Plena tarde en la ciudad. Jorge camina entre cientos de personas que, como él, se estarían dirigiendo a algún lugar. Bordea una plaza y observa un grupo de perros con bozal que juguetean. Imagina que deben encontrarse todos los días, a la misma hora, en el mismo lugar. También hay pájaros que se pelean por migajas y vuelan a la altura de los perros.

Dos bellas adolescentes caminan juntas, unidas por sus frágiles manos. Parecen libres y exhiben cristalinas sonrisas. A su lado pasa un hombre que las observa con expresión de horror. El individuo posee una larga nariz pez espada, que apunta directamente hacia las chicas.

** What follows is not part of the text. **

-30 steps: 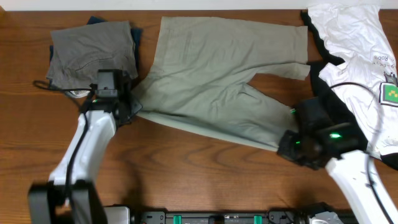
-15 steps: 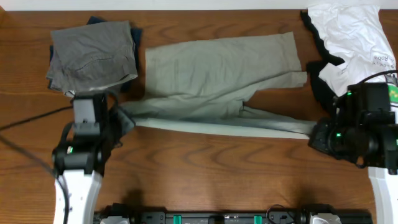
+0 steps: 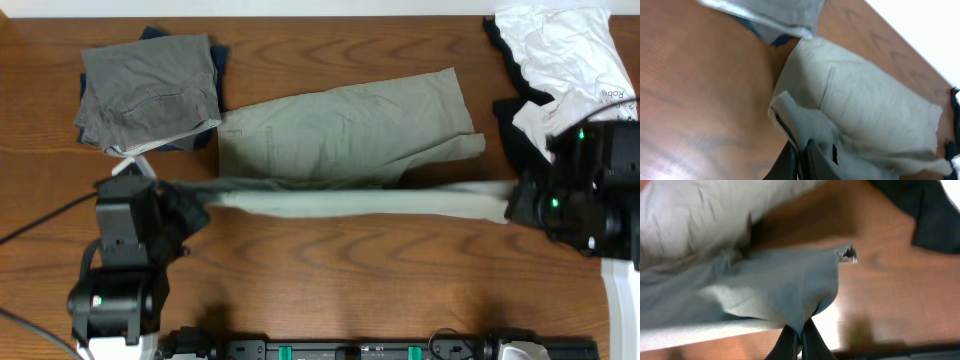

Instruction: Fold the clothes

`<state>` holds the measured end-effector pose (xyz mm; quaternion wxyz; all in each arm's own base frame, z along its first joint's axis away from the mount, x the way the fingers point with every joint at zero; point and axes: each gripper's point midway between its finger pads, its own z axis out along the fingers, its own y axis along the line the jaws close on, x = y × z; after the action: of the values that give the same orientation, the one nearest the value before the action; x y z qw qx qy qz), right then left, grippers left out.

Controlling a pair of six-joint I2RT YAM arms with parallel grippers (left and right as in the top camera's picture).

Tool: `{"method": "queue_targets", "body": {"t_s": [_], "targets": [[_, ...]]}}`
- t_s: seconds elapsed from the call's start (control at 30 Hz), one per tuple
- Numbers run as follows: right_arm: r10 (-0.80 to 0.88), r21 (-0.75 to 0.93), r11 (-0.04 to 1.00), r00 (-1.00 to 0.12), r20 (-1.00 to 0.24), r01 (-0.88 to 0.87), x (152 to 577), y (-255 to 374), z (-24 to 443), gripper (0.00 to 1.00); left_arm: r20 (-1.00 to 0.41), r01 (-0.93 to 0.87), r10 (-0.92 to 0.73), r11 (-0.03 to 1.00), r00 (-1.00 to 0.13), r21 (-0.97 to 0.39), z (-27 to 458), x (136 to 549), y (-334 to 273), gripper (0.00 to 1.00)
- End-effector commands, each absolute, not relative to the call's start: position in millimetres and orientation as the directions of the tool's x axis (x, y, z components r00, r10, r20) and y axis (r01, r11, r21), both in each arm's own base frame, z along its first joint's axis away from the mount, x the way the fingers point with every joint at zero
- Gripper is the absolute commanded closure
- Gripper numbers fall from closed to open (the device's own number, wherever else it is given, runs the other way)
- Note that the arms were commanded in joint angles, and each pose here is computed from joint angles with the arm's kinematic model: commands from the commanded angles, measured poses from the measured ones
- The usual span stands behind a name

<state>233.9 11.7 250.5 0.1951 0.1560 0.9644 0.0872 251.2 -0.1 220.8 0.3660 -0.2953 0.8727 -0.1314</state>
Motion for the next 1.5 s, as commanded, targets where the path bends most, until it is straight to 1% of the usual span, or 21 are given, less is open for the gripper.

Jorge continúa su marcha. Ingresa a un bar de paredes altas y luces bajas. Están las tres mesas de billar antiguas y el ya eterno grupo de sexagenarios jugando a los naipes. Los manipulan rápidamente, como si prepararan un truco de magia para matar el tiempo. Pero el tiempo ya está muerto allí.

Un anciano de camisa floreada y pantalones raídos se suma al grupo. Mientras camina y se ríe, la punta de su zapato derecho se va abriendo y cerrando, como una verdadera carcajada al destino. Mientras, Alfredo apura su bebida y enciende otro pucho. Julio mira de refilón hacia el televisor, que reproduce un partido de la B Metropolitana. El “Beto” insiste en que sigue siendo el novio de Cristina.

Jorge pide un cortado. Manotea el diario y lo hojea. Política. Economía. Sociedad. Deportes. Alguien recortó desprolijamente la sección dedicada al Turf. Pero es más interesante observar las paredes. La humedad como expresión artística, en la que pueden adivinarse diversas figuras creadas por la naturaleza. También hay un viejo reloj de madera. Está sucio y tiene dos agujas detenidas. Un símbolo del bar. Pero allá afuera la rutina continúa, con esas dos incesantes agujas del tiempo que se han clavado para siempre en el corazón del mundo.

Cae la tarde en la ciudad. Jorge toma el cortado, la mitad del vaso de soda, abona, saluda y se retira del bar. Sale a la vereda y una moto en contramano le da la bienvenida. El motociclista lo elude y aminora la marcha.

Ahora retoma su camino, en medio del ruido ensordecedor de la calle. Está en medio del cuerdo delirio. Quizá nunca pueda escapar de ello. Ni siquiera puede ver la trampa. O quizá la única respuesta está en el inminente anochecer, donde el sol comienza a arrastrarse como un gato naranja inmortal.